The farming community celebrates

Zoe's first Tarra Festival parade

Today was huge. Every Easter our local town, Yarram, celebrates the Tarra Festival and at its heart is the parade. Colourful floats representing just about every facet of community life pass by thousands gathered on the footpaths and the centre plots. This morning, Zoe sat proudly among her friends on the kindergarten float, resplendent in yellow gardening hat and apron while waving a paper sunflower regally at the crowds. It was something of a rite of passage – I still remember clumsily twirling a Calesthenics baton decades ago along the same route – and she was in awe.

At the tail of the parade came three trucks: two B-Double milk co-op trucks and one belonging to the parade sponsor. The milk trucks are part of the community too and were warmly applauded.

The co-op's milk trucks are part of Yarram

The co-op's milk trucks part of the festival parade

After face-painting, slides, marvelling at the magicians, laughing at the clowns, catching up with friends and gobbling way too much fairy floss, we headed home to round up the cows. I was very proud of my tired little girl. She walked the cows in to the yard over 1.7 kilometres while making up lots of silly songs and giving me important directions.

Madame Butterfly stops traffic at the trough

We have a rule to let the cows drink for as long as they like on their way into the yard and in the picture you’ll see Madame Butterfly giving orders to stay clear of the drinking cows. After that, we checked two groups of cows, got in two mums and their newborns, fed grain to the yearlings and the springers, shifted the rising two-year-olds into a fresh paddock and checked in on a very sleepy and well-fed Laura.

Zoe will sleep well tonight!

No more twin calves please!

Laura the little survivor calf sleeps after a BIG feed

The good news is that our first batch of premmie twins – Ella and Bella – are absolutely thriving. The bad news is that we’ve now had four sets of twins out of 10 cows.

At first blush, you’d think I’d be overjoyed but lots of twins is not a cause for celebration on a dairy farm. Twins take their toll on the mother cow, who is more likely to have trouble calving, more likely to be sick afterwards and all this also affects her production and ability to get back in calf next season. The calves are also more likely to be unwell because they tend to be smaller and suffer more difficult births. The female twin of a male/female pair is nearly certain to be a freemartin, unable to breed.

One of our favourite cows, 771, gave birth to a small but gutsy heifer this morning and then we discovered another set of hoofs coming out. Sadly, Wayne had to give 771 help and, despite us acting immediately, the second little girl was stillborn. As I held the first little calf, Laura, while she had her first drink, I couldn’t help but feel a lump in my throat as I heard Wayne carry her dead twin away.

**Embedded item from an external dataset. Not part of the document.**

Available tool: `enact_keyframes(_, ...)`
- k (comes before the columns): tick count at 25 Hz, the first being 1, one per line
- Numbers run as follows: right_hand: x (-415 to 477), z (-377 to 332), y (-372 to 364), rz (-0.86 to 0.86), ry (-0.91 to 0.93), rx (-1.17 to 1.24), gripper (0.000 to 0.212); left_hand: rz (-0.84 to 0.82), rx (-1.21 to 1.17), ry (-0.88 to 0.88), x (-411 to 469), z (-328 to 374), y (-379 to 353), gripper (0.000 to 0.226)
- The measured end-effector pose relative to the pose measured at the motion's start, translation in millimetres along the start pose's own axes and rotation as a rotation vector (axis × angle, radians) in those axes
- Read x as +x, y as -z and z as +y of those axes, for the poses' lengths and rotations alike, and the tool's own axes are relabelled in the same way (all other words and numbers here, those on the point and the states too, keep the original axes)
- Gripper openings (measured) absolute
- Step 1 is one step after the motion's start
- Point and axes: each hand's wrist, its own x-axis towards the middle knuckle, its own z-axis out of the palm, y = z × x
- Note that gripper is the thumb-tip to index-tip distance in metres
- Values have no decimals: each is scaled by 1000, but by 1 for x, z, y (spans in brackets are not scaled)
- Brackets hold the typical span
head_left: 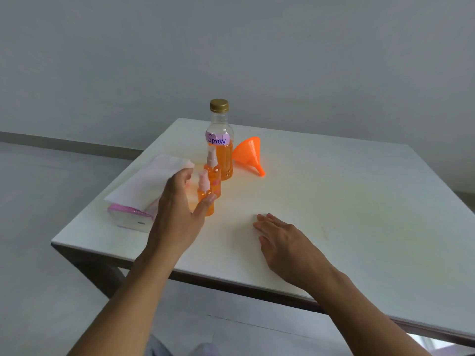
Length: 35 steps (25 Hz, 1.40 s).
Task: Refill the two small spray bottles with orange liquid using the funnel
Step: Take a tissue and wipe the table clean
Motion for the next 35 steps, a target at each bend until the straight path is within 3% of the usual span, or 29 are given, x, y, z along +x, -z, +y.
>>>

I wonder what’s causing this? I hope it’s just a run of bad luck but other farmers have reported increased twinning on their farms too this season. The research suggests that lots of great quality feed at breeding time might be the cause and, yes, nine months ago, the cows did have a wonderful diet. Maybe that’s the reason but it does leave a farmer scratching her head and crossing her fingers (if it’s possible to do both at once!).

Cows do a LOT of poo but nothing goes to waste

Cows do a LOT of poo. About 40 litres of the green stuff per day (that’s besides number ones). Because they spend all their time grazing in paddocks, most of it goes straight back onto the grass as nature’s own organic fertiliser. The stuff that gets dropped onto the yard twice a day while they’re waiting to be milked is a different matter, though. It would be environmentally wrong and illegal to let it run into waterways, so this yard manure is hosed into large ponds for storage and digestion by aerobic and anaerobic bugs.

When it’s dry during summer and autumn, we pump the effluent on to paddocks using a little travelling irrigator hooked up to a fire-fighting pump. The effluent is full of great nutrients and beneficial bugs, we save trucking in inorganic fertiliser (not to mention the concept of peak phosphorous) and avoid polluting our rivers. When the pond is just TOO full for me and the irrigator to keep up with, we engage a contractor to come and pump it out and spread it with a huge tanker.

That’s been something of a challenge this year. The tractor and fully laden tanker weigh about 45 tonnes and, because  summer was so wet, access has been very limited. In fact, they just can’t get in at the moment. The effluent spreader shook his head and suggested calling for some rock. The quarry owner shook his head and suggested calling in the grader, excavator and the bank manager. I just hung my head and looked at my boots. Then, my lightbulb moment! If I can’t get the track to the pond, bring the pond to the tanker! I’m getting the excavator in to extend the pond so it’s really close to an existing cow track. Mark, the excavator supremo, expects it to be here in a couple of weeks, so I should have some boys’ toys pics up then.